Our intention is not to offend or not acknowledge the work done to date by those dedicated to solving water.

Instead, it is to push all of us towards doing better together, not more of the same. All of us means the private sector, governments and civil society (community groups, NGOs, labor unions, indigenous groups, charitable organizations, faith-based organizations, professional associations and foundations).

None of us is doing the job required fast enough. We realize this is hard, complex work and that your efforts are important.

We do believe the answers exist but not the fortitude to take on big water risks and make the necessary investments.

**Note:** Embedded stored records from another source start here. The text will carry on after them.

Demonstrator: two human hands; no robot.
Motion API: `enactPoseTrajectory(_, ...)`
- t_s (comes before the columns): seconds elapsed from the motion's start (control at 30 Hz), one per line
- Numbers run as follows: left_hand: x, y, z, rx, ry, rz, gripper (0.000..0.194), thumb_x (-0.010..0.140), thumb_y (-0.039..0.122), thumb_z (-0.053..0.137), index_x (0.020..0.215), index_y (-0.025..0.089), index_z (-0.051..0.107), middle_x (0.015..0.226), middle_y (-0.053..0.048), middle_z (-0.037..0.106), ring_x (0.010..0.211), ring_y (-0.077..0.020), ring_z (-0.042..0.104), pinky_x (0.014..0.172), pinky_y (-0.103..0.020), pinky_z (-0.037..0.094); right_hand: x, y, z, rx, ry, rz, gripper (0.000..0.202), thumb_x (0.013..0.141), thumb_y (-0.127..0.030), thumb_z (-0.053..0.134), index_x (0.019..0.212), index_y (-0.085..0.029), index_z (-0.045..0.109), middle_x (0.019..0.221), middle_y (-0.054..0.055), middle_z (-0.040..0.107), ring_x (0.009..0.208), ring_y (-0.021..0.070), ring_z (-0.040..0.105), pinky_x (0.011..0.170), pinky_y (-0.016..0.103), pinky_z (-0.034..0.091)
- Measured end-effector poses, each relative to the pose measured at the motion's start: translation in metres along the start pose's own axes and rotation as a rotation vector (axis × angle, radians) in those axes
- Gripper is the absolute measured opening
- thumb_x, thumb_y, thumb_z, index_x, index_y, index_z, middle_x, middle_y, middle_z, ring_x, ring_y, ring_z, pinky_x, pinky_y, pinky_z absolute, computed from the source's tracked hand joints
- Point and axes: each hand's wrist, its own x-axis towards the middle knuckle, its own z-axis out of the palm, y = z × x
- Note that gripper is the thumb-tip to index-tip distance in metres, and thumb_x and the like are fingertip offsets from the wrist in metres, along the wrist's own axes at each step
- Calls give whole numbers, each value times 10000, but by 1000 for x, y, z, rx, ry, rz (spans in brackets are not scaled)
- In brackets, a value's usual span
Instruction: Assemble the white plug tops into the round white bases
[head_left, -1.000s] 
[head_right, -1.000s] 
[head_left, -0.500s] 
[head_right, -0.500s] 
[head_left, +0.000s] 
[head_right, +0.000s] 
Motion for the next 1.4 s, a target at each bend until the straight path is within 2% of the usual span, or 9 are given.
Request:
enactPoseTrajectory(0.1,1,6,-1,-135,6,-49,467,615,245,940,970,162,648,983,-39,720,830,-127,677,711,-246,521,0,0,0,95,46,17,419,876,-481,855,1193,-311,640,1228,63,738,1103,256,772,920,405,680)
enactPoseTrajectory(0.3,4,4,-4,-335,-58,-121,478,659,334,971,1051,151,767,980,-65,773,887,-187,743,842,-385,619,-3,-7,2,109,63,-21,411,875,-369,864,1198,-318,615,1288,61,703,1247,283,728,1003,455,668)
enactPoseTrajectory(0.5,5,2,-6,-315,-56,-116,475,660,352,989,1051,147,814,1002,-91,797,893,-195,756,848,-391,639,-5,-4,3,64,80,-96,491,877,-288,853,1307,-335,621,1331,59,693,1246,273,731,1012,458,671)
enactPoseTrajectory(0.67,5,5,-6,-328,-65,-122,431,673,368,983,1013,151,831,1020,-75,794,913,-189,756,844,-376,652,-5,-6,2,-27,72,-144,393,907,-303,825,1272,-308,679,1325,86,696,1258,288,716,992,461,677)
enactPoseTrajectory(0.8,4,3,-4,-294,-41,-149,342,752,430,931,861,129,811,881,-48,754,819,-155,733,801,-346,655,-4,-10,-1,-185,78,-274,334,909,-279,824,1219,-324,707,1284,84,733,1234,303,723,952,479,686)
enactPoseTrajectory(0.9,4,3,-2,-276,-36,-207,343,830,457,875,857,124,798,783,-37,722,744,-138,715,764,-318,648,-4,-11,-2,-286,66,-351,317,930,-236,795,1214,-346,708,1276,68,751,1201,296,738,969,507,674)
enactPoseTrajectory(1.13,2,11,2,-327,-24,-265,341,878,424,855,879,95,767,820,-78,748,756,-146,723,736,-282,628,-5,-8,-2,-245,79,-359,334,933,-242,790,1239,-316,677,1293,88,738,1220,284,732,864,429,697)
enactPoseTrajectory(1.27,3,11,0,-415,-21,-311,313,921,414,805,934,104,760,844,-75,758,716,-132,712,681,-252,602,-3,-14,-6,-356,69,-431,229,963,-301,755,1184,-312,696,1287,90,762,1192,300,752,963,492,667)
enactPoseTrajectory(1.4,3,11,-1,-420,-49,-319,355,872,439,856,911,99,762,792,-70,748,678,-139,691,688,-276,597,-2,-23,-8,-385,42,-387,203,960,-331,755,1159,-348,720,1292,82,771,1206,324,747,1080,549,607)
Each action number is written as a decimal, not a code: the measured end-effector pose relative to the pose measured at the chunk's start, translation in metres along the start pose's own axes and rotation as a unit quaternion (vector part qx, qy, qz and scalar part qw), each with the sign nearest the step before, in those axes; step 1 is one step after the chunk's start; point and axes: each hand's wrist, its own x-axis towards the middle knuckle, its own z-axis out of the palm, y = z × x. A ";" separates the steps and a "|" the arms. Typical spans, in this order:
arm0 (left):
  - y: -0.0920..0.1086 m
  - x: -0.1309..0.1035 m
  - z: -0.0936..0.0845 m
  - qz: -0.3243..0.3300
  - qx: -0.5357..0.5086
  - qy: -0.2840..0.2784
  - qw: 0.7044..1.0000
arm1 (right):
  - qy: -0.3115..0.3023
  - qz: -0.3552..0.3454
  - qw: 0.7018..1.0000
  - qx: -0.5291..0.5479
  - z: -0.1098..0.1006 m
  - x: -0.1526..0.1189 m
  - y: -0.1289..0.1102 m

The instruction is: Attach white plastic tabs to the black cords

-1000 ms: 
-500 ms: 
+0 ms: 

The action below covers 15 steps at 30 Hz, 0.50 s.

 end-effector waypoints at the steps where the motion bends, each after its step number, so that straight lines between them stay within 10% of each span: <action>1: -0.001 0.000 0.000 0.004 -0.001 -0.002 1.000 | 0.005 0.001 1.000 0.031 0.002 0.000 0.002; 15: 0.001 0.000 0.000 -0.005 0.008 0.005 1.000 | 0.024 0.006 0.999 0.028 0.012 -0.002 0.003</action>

So, consider the questions below and let’s do more, invest more and scale efficient and effective solutions. Less talk, more action.

For businesses:

  • Is sustainability and water stewardship integrated into your business or is it a fringe activity from a sustainability, corporate social responsibility or water team? Does it support your business strategy? If the answer is no, your efforts will be underfunded and understaffed because they, at best, create partial business value.
  • How many “non-sustainability” colleagues from other areas of your business participated in sustainability or water-related conferences/webinars over the last five years? If not many, see the question above.
  • Do you have a water replenishment/balance/neutrality/positive goal?
    • If yes, why, and do you believe these goals actually solve water problems at scale and speed to have an impact? Did you commit to these goals because your competitors have done so, for communications, or to drive the needed improvements at the local level?
    • Is your goal designed to improve access to water and sanitation for everyone at a very local level? Asked another way, in five or 10 years when you claim success, will you have really improved water security in that basin?
    • Can you more effectively use your resources to improve water policies or leverage resources by working collaboratively with others?
  • Water is not carbon, it isn’t fungible and as a result, achieving water-neutral or water-positive goals can be misaligned with watershed impacts. We believe these kinds of goals are complex and can lead to chasing numbers that may not yield the desired business, environmental and community benefits. See WWF for important considerations before developing and issuing them.

For all:

  • Are the pledges, memberships and carefully worded water stewardship statements and goals on path to produce the necessary long-term results? Do we really need more private-sector pledges? How about fewer pledges, more actions?
  • In the last five years, from all the water conferences you attended, how many ideas did you take back and implement? Why not take those travel dollars you’re saving in 2020 and what you’ll save in the future because you found new ways to work and invest in actions with others at the basin level? We believe in learning by doing.
  • When did you last talk with a government agency in charge of water or wastewater about improving policies (allocations, cost of water, enforcement of water quality standards, development, tax dollars for green and grey infrastructure, etc.)? We believe improving water-related policies is the ultimate prize, and we need to start taking action, now.
  • How much time do you spend on positioning your organization as a water stewardship leader? Too often, we sustainability professionals at NGOs, businesses and trade organizations get bogged down with labor-intensive marketing and communication efforts instead of focusing on execution. Let your actions speak for themselves.

The bottom line: Less talk, more action and investment.

Let’s recommit and focus so we can solve water in our lifetime. It is possible.